Poucos dias depois, Hamza era nome de protestos dos subúrbios de Damasco a Alepo, cidades onde a revolta ainda mal se via. Cartazes com a sua fotografia passaram a ver-se nas poucas imagens que chegavam dessas manifestações. No Facebook, a página "Somos todos Hamza Ali al-Khateeb, a Criança Mártir" ganhou 60 mil seguidores só numa semana. A versão em inglês tem 31.323 e continua a ser actualizada. Não têm faltado imagens de crianças sírias, corpos dispostos em fila, às vezes tapados, quase sempre à mostra, caras e corpos desfeitos.

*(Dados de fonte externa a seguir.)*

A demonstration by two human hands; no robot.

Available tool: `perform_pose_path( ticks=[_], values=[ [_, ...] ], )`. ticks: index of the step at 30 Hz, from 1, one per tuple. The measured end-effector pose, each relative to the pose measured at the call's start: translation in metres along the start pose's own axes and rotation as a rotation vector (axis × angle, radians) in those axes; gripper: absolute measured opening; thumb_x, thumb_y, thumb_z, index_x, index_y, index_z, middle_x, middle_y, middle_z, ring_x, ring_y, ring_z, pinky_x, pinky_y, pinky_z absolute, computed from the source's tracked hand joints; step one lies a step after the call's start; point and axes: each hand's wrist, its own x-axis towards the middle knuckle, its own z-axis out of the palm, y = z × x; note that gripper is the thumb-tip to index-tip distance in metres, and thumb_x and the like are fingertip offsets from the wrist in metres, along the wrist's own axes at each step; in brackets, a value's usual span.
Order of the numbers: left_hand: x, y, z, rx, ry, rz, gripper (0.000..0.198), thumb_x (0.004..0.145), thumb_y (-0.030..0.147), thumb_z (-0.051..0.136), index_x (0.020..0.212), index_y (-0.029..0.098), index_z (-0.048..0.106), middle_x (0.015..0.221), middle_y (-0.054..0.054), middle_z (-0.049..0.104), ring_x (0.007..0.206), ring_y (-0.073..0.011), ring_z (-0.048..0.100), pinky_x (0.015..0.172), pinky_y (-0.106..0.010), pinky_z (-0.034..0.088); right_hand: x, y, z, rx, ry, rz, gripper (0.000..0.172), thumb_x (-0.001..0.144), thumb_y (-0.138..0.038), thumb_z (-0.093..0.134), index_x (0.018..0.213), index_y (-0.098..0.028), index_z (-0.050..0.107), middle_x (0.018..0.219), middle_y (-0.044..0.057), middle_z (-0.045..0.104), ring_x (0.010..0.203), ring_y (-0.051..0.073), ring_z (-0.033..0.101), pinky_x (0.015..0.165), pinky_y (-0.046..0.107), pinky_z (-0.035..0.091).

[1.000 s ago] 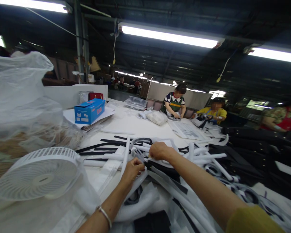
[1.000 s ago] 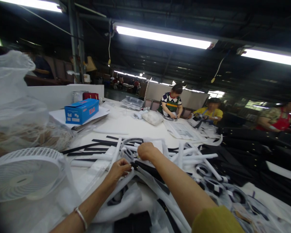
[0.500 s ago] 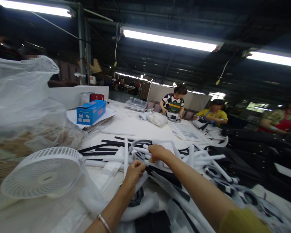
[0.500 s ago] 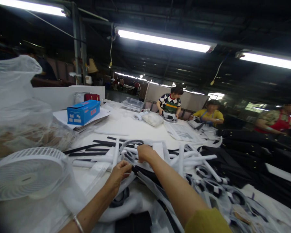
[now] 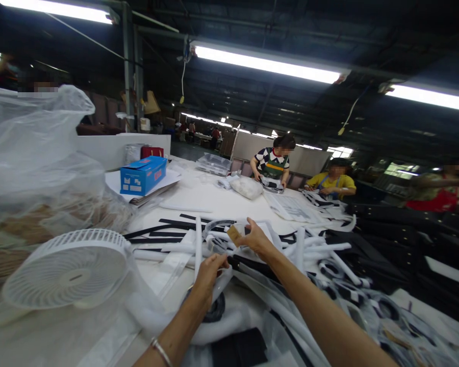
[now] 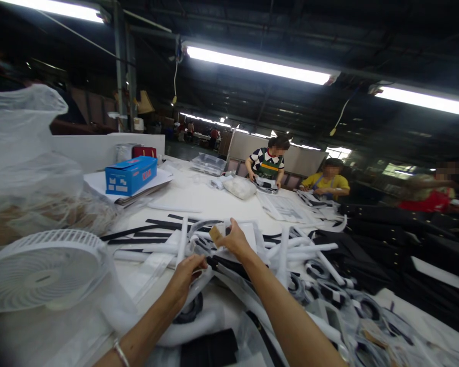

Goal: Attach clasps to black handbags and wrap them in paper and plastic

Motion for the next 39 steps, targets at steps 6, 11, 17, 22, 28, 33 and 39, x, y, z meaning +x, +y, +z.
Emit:
perform_pose_path(
  ticks=[6, 11, 17, 22, 28, 33, 39],
  values=[
    [0.009, 0.001, 0.004, -0.075, -0.003, 0.011, 0.033, 0.064, 0.048, 0.07, 0.069, 0.018, 0.056, 0.065, 0.001, 0.056, 0.067, -0.0127, 0.052, 0.066, -0.024, 0.038, -0.018, -0.003, 0.013, 0.033, -0.056, -0.235, 0.032, 0.076, -0.007, 0.044, 0.099, -0.017, 0.064, 0.095, 0.003, 0.069, 0.089, 0.018, 0.063, 0.077, 0.023, 0.046],
    [0.013, 0.002, 0.004, -0.171, -0.006, 0.042, 0.033, 0.061, 0.041, 0.078, 0.065, 0.017, 0.056, 0.06, 0.003, 0.055, 0.059, -0.0088, 0.048, 0.058, -0.019, 0.036, -0.022, -0.004, 0.035, -0.035, -0.046, -0.317, 0.018, 0.077, -0.012, 0.051, 0.091, -0.018, 0.06, 0.089, 0.005, 0.066, 0.087, 0.021, 0.06, 0.078, 0.028, 0.04],
    [0.012, 0.002, -0.002, -0.35, 0.036, -0.039, 0.031, 0.064, 0.031, 0.08, 0.068, 0.017, 0.054, 0.052, 0.005, 0.049, 0.051, -0.0084, 0.05, 0.054, -0.018, 0.042, -0.019, 0.004, 0.042, 0.037, 0.013, -0.303, 0.02, 0.086, -0.018, 0.044, 0.102, -0.017, 0.056, 0.088, 0.005, 0.064, 0.08, 0.019, 0.058, 0.07, 0.027, 0.04],
    [0.021, 0.006, -0.007, -0.471, 0.164, -0.167, 0.015, 0.072, 0.018, 0.07, 0.075, 0.015, 0.055, 0.057, 0.003, 0.053, 0.04, -0.0049, 0.044, 0.038, -0.015, 0.03, -0.024, 0.008, 0.03, 0.137, -0.083, -0.451, 0.014, 0.086, -0.022, 0.052, 0.088, -0.018, 0.066, 0.082, 0.0, 0.066, 0.079, 0.016, 0.06, 0.07, 0.023, 0.043],
    [0.013, 0.006, 0.0, -0.484, 0.19, -0.093, 0.02, 0.068, 0.022, 0.07, 0.083, 0.014, 0.061, 0.069, 0.002, 0.058, 0.041, -0.0022, 0.041, 0.035, -0.012, 0.023, -0.034, -0.016, 0.023, -0.332, -0.116, -0.569, 0.018, 0.091, -0.029, 0.056, 0.097, -0.026, 0.073, 0.093, 0.0, 0.074, 0.088, 0.017, 0.066, 0.081, 0.026, 0.042],
    [0.005, -0.005, -0.001, -0.388, 0.25, 0.051, 0.039, 0.055, 0.039, 0.079, 0.08, 0.014, 0.062, 0.065, 0.005, 0.054, 0.042, -0.0014, 0.035, 0.033, -0.011, 0.019, -0.038, -0.04, 0.028, -0.614, -0.135, -0.474, 0.018, 0.088, -0.024, 0.057, 0.089, -0.019, 0.074, 0.09, 0.01, 0.074, 0.09, 0.026, 0.067, 0.09, 0.037, 0.039],
    [-0.001, -0.009, 0.0, -0.218, 0.256, 0.105, 0.037, 0.059, 0.042, 0.076, 0.083, 0.016, 0.065, 0.086, -0.004, 0.064, 0.061, -0.0107, 0.056, 0.041, -0.015, 0.039, -0.034, -0.042, 0.039, -0.62, -0.137, -0.406, 0.022, 0.089, -0.023, 0.054, 0.097, -0.013, 0.072, 0.093, 0.014, 0.073, 0.091, 0.028, 0.066, 0.092, 0.041, 0.039]
  ],
)
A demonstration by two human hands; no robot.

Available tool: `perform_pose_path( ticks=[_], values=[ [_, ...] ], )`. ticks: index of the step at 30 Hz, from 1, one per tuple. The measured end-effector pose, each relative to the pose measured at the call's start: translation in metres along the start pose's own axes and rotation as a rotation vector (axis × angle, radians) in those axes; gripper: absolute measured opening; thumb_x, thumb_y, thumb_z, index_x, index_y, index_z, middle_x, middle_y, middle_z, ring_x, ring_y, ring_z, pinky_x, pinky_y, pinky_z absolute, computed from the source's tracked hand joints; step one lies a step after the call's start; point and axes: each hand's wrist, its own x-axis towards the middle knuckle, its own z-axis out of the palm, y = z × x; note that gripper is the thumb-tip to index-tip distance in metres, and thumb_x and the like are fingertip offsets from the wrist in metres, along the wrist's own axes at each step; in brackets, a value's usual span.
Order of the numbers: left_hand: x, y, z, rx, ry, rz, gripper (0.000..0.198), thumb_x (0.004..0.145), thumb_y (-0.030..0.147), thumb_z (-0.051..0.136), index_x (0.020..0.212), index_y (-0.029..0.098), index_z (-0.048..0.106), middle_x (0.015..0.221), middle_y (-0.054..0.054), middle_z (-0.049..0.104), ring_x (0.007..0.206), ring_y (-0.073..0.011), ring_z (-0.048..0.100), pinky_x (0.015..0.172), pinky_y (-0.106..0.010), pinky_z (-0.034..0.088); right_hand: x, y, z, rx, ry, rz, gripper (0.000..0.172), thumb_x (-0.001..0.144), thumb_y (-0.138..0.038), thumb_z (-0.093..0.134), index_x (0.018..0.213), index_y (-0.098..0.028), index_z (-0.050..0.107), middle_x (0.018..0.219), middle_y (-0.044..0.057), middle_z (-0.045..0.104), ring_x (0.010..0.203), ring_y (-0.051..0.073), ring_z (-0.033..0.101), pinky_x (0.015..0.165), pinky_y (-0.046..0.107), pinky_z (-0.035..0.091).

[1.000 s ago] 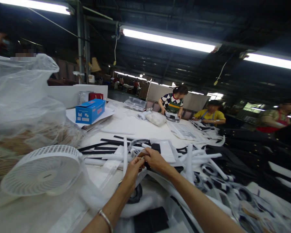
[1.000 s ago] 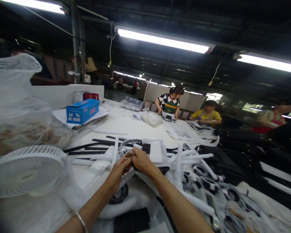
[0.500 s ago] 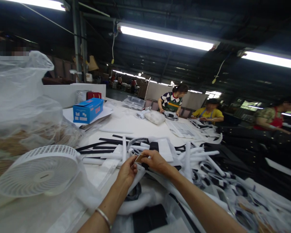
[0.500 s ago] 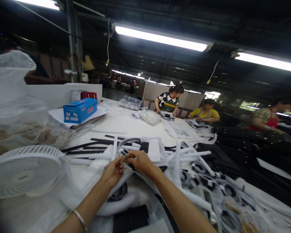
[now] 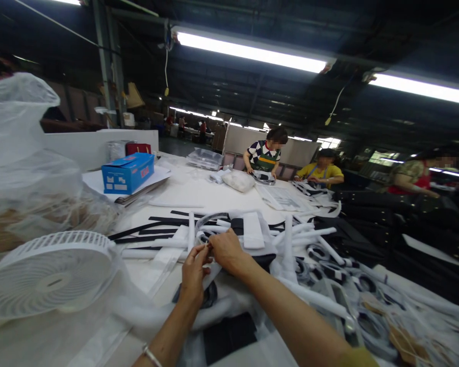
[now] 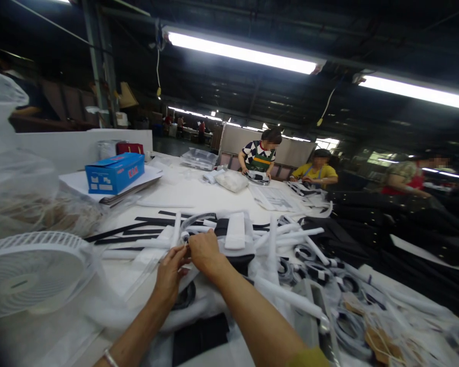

Basel, cineasta, morreu a filmar em Homs
Basel Shehade, cineasta de 28 anos nascido no bairro Qasa'a de Damasco, tinha uma bolsa Fulbright para estudar na Faculdade de Artes Performativas e Visuais da Universidade nova-iorquina de Syracuse, mas acabou por morrer num bombardeamento em Homs.

Como outros jovens sírios espalhados pelo mundo, não conseguiu ficar quieto quando viu que a Síria se revoltava. Deixou os Estados Unidos e voou para Damasco. Chegou, conheceu outros activistas e com eles pôs-se a percorrer o país a gravar imagens da violência de Bashar al- Assad. Pelo caminho, treinou muitos activistas sírios que nunca tinham saído do país nem estudado cinema a fazer o mesmo. Em Homs, onde passou três meses, treinou mais de 15, incluindo fotógrafos que com ele aprenderam a editar vídeo.

Morreu a 28 de Maio de 2012, num bombardeamento contra o bairro de Bab Sbaa, quando se preparava para viajar para Houla, na mesma província de Homs, onde milicianos leais a Assad tinham acabado de assassinar 108 pessoas, incluindo 49 crianças. Hassan, um amigo, descreveu o ataque à emissora norte-americana NPR: "Fiquei para trás a trancar o meu carro. Vi o primeiro projéctil cair. Depois o segundo. Levámos Basel e os outros para um hospital improvisado, mas o médico disse que já estavam mortos. Tinham estilhaços em todo o lado." Há um vídeo no YouTube onde vários sírios erguem fotos de Basel e cantam. Depois vê-se um caixão coberto por uma bandeira ser colocado numa carrinha de caixa aberta.

Basel morreu "quando trabalhava como jornalista-cidadão e filmava ataques das forças de segurança do Governo contra o povo sírio", escreveu o reitor da Universidade de Syracuse num comunicado.

A sua morte foi uma entre muitas de activistas mais ou menos da sua idade que decidiram ficar e manifestar-se, registar a repressão ou combater as forças de Bashar al-Assad.